WHAT THIS TASK INVOLVES: Scan the entries below for the word "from" and copy every line where it turns up.
** Opening EXERCISE INPUT block **
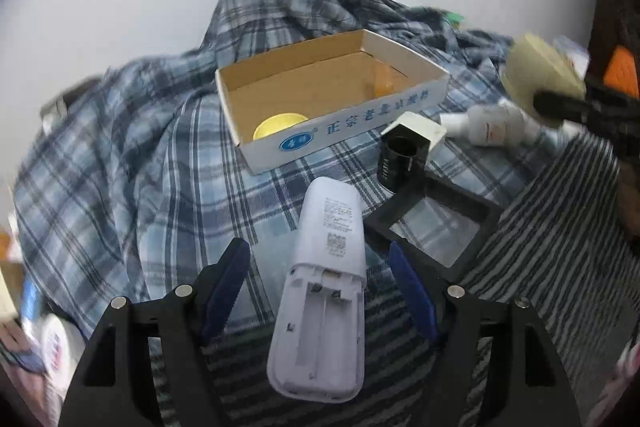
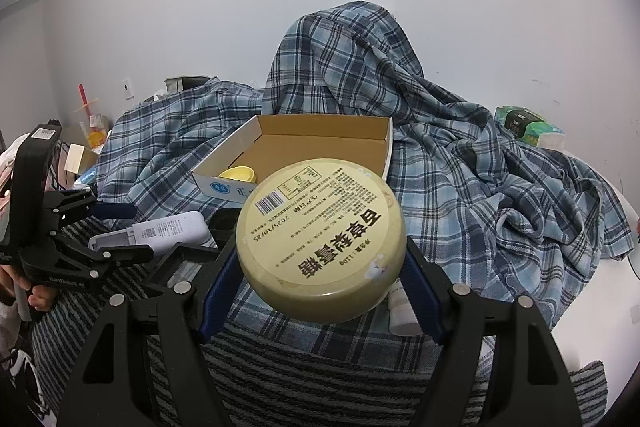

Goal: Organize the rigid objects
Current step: 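Grasp the white remote with the left gripper while the right gripper holds the jar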

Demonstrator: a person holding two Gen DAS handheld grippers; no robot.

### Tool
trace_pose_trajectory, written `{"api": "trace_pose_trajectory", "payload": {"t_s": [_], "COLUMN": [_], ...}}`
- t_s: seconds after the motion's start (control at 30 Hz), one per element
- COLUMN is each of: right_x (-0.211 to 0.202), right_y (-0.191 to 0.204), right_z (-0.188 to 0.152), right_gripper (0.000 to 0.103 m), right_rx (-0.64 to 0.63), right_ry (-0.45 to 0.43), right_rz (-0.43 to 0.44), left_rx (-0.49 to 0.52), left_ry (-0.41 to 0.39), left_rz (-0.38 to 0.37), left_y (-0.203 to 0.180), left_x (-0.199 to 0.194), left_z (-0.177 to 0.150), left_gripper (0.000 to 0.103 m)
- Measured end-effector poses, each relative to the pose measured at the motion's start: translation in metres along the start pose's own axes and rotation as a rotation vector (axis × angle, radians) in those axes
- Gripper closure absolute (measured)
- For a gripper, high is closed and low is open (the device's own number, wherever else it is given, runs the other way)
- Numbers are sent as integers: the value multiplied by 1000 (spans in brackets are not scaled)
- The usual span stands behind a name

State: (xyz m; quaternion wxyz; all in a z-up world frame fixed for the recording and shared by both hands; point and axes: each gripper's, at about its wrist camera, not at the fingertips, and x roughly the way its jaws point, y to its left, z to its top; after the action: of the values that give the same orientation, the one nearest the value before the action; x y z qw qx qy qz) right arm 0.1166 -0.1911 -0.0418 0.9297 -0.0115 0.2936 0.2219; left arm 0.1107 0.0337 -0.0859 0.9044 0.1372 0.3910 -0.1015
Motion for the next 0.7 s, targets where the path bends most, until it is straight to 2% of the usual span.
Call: {"api": "trace_pose_trajectory", "payload": {"t_s": [0.1,0.2,0.3,0.43,0.53,0.7], "right_x": [0,-1,-1,-1,-1,0], "right_y": [1,0,0,1,0,0], "right_z": [0,0,0,0,0,0], "right_gripper": [29,29,29,29,29,29], "right_rx": [-3,-2,-2,-4,-2,-1], "right_ry": [0,1,-1,2,0,4], "right_rz": [1,2,2,1,1,1], "left_rx": [82,97,80,108,107,10], "left_ry": [21,59,76,50,-10,-109], "left_rz": [53,64,27,41,54,14], "left_y": [-11,-9,-5,-11,-12,-9], "left_x": [6,18,22,18,7,-25], "left_z": [1,0,-1,-6,-7,-5], "left_gripper": [31,35,60,61,61,61]}}
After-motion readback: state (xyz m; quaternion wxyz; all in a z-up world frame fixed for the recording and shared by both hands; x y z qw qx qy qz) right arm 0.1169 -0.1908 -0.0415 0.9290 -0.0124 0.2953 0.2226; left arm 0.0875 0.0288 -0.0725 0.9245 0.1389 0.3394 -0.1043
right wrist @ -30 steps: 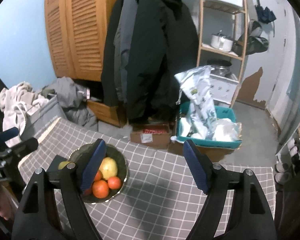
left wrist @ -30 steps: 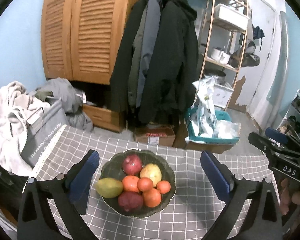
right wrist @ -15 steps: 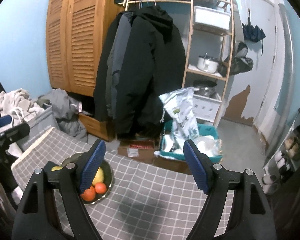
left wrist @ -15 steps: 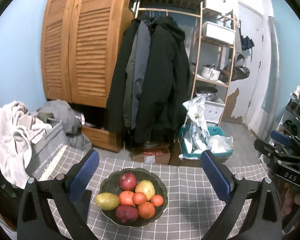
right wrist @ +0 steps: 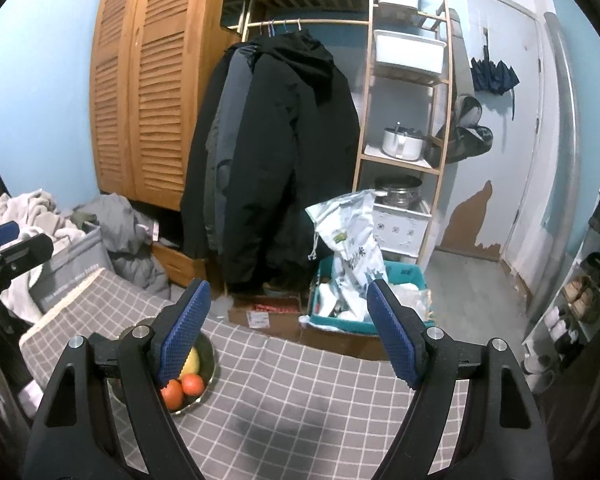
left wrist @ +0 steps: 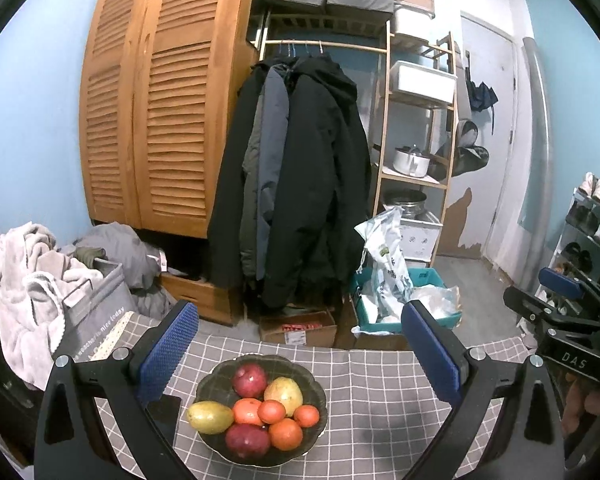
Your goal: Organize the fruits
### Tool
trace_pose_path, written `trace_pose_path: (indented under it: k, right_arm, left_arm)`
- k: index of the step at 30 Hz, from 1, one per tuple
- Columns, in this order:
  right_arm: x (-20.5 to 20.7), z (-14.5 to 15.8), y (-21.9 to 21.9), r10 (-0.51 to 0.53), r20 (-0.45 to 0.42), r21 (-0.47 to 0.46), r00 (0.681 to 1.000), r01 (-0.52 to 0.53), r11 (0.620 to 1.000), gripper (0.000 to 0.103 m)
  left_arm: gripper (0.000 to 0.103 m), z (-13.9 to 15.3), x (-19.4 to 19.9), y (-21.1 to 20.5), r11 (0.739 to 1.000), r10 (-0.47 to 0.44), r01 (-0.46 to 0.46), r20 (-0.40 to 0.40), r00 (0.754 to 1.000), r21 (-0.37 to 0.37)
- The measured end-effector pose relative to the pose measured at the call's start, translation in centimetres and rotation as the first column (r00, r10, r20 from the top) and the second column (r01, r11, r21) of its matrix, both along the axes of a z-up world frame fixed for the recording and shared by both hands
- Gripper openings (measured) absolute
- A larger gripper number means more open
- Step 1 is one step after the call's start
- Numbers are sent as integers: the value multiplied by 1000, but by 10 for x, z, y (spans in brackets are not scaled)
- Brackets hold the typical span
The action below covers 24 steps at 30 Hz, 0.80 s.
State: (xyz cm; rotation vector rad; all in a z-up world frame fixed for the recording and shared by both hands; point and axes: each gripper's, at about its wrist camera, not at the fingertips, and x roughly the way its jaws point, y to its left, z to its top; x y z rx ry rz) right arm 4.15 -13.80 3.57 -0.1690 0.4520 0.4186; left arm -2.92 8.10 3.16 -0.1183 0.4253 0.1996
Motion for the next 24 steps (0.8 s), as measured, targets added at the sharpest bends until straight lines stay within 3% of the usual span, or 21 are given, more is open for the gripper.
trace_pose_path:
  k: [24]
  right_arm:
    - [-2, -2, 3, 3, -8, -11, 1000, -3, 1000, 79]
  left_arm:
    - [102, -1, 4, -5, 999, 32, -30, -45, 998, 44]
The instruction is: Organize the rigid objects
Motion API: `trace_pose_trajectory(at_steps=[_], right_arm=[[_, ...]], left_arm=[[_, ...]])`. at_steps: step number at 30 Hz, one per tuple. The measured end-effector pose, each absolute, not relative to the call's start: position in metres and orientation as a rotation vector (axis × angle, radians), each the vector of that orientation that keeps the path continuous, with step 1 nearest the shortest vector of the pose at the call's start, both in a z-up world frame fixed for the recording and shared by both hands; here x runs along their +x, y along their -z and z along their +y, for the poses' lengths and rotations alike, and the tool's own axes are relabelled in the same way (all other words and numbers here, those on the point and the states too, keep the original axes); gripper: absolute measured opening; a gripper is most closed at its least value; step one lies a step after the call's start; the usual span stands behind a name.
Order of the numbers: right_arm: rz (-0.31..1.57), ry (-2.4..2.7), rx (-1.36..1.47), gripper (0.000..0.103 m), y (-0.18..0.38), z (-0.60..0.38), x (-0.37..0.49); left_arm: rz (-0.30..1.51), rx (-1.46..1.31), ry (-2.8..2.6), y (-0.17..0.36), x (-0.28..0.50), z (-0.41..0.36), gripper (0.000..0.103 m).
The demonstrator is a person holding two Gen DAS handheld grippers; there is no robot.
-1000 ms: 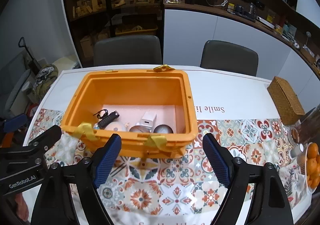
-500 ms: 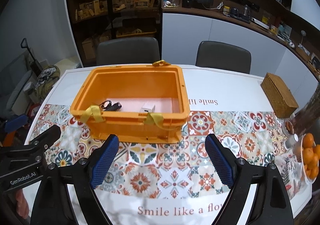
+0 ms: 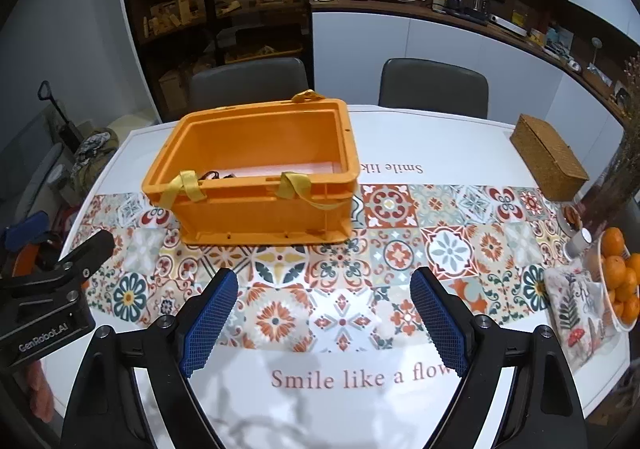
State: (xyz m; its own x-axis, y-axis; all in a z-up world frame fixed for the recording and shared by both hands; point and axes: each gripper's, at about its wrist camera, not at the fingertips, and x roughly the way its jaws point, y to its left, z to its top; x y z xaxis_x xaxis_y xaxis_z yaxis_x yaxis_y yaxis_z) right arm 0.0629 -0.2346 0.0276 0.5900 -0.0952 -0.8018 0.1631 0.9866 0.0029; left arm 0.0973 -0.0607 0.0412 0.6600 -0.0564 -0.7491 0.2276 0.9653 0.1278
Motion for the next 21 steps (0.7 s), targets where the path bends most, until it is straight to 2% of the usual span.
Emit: trace_pose_trajectory(at_steps=[21], right_arm=[[0.941, 0.129, 0.081, 0.088, -0.028, -0.230, 0.045]], left_arm=[[0.889, 0.190, 0.186, -0.034, 0.082, -0.055, 0.103]])
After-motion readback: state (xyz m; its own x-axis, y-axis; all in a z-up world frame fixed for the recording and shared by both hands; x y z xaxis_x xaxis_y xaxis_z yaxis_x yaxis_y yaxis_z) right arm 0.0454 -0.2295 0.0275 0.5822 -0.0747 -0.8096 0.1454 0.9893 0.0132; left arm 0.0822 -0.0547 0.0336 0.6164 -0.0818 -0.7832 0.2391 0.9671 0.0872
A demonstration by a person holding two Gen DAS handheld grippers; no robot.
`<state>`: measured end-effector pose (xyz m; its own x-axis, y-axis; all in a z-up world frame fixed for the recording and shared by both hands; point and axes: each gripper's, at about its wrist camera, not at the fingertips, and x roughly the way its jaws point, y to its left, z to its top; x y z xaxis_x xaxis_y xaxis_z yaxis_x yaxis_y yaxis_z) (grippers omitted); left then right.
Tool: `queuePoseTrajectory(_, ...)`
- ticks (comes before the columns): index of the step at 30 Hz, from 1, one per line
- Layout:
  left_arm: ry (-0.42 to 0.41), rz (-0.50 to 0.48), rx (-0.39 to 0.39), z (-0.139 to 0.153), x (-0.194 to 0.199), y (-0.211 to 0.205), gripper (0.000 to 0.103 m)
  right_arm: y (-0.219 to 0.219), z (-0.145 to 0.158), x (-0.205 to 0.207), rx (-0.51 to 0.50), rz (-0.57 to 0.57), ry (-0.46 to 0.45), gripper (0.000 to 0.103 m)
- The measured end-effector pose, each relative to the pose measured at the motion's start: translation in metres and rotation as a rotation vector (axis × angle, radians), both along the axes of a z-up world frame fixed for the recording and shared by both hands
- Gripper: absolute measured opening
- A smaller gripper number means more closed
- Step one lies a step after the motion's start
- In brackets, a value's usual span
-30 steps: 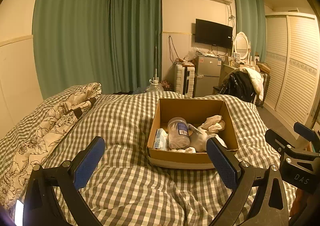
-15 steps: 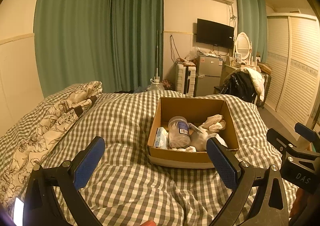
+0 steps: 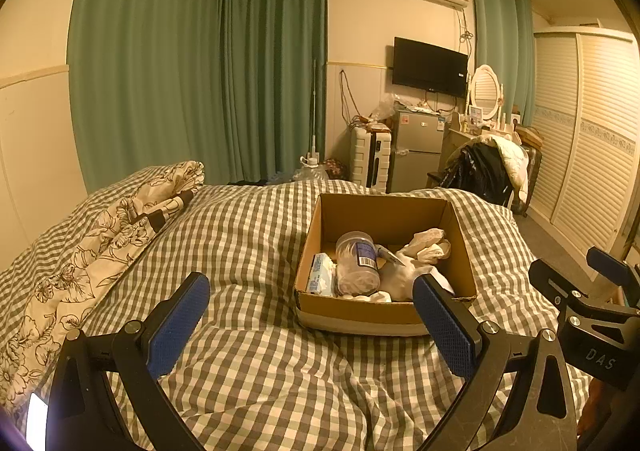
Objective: Organize objects
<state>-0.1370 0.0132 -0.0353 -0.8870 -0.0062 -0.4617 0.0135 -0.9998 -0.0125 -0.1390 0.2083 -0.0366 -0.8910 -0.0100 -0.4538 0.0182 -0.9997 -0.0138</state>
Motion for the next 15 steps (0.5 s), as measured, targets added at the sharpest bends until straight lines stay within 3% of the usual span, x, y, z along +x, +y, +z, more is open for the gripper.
queuePoseTrajectory(15, 0.001, 0.0, -0.004, -0.001, 0.0011, 0.001, 0.103, -0.0023, -0.0033, -0.0021, 0.006, 0.001, -0.011, 0.103)
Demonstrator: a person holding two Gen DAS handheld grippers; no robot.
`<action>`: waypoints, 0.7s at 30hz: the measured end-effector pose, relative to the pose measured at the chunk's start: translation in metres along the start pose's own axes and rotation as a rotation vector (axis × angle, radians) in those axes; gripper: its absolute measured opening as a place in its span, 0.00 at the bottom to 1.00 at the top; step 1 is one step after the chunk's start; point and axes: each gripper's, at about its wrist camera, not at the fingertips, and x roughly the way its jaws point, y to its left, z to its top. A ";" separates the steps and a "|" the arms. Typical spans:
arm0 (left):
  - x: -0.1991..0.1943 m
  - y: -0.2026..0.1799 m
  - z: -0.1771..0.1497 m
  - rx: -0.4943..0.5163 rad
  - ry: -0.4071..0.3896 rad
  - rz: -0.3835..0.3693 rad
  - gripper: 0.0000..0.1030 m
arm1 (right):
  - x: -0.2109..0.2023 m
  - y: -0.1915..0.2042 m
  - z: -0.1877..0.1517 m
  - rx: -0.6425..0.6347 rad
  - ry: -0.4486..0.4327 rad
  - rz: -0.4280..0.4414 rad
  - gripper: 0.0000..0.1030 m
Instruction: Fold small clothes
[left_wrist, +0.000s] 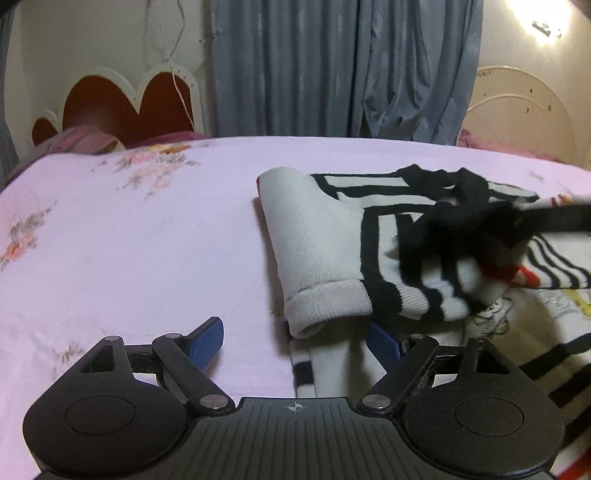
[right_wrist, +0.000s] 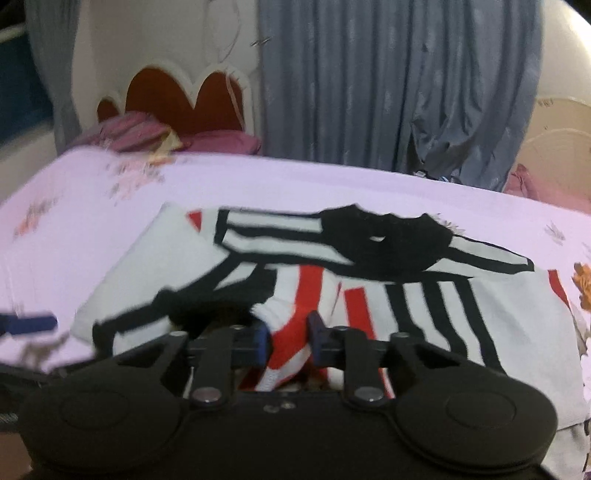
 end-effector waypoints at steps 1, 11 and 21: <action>0.003 -0.002 0.001 0.009 0.001 0.005 0.80 | -0.004 -0.007 0.002 0.036 -0.011 0.006 0.09; 0.022 -0.010 0.002 -0.022 -0.037 0.003 0.27 | -0.018 -0.114 -0.022 0.409 0.047 -0.056 0.07; 0.018 -0.005 -0.003 -0.002 0.000 -0.019 0.28 | -0.020 -0.148 -0.034 0.499 0.051 -0.090 0.31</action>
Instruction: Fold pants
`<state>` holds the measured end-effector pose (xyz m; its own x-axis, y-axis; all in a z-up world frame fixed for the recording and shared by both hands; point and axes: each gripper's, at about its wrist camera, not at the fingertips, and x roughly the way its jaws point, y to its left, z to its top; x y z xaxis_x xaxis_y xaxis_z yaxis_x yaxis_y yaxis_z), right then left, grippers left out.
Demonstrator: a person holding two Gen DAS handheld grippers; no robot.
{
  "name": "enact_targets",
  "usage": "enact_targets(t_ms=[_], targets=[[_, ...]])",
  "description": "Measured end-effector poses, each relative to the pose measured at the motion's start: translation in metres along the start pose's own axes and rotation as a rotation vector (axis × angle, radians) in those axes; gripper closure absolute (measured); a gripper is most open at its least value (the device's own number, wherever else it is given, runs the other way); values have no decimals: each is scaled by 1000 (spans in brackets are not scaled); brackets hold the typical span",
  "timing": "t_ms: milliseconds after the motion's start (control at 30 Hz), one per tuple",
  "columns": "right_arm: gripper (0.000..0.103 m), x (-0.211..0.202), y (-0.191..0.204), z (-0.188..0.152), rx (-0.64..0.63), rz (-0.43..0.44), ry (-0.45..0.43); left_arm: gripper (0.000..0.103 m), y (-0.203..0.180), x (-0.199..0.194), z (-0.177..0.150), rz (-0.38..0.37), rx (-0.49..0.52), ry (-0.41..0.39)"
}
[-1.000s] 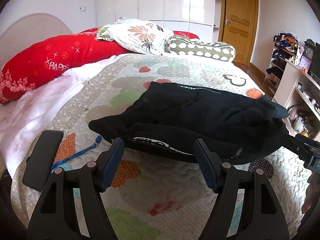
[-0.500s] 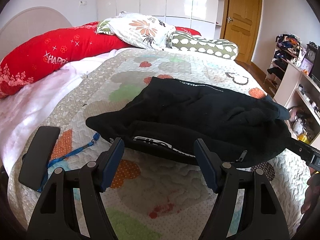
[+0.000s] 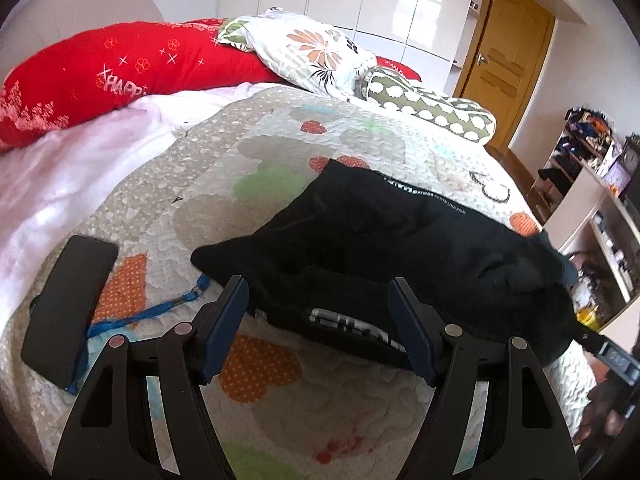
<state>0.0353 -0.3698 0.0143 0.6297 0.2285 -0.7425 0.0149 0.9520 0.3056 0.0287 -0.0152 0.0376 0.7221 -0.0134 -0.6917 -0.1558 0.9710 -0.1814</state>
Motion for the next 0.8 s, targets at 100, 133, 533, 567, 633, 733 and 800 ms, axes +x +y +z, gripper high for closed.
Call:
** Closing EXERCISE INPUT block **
WORKED SOLUTION:
- k: index of the step at 30 Hz, from 1, one per tuple
- The measured end-effector pose relative to the pose measured at the call's start, translation in centimetres and rotation as the first column (r00, r10, r20 from the top) and the second column (r01, r11, r21) of its matrix, both along the axes of a z-up world frame fixed for the recording and shared by both hands
- ticks (comes before the columns): index of the step at 30 Hz, from 1, one per line

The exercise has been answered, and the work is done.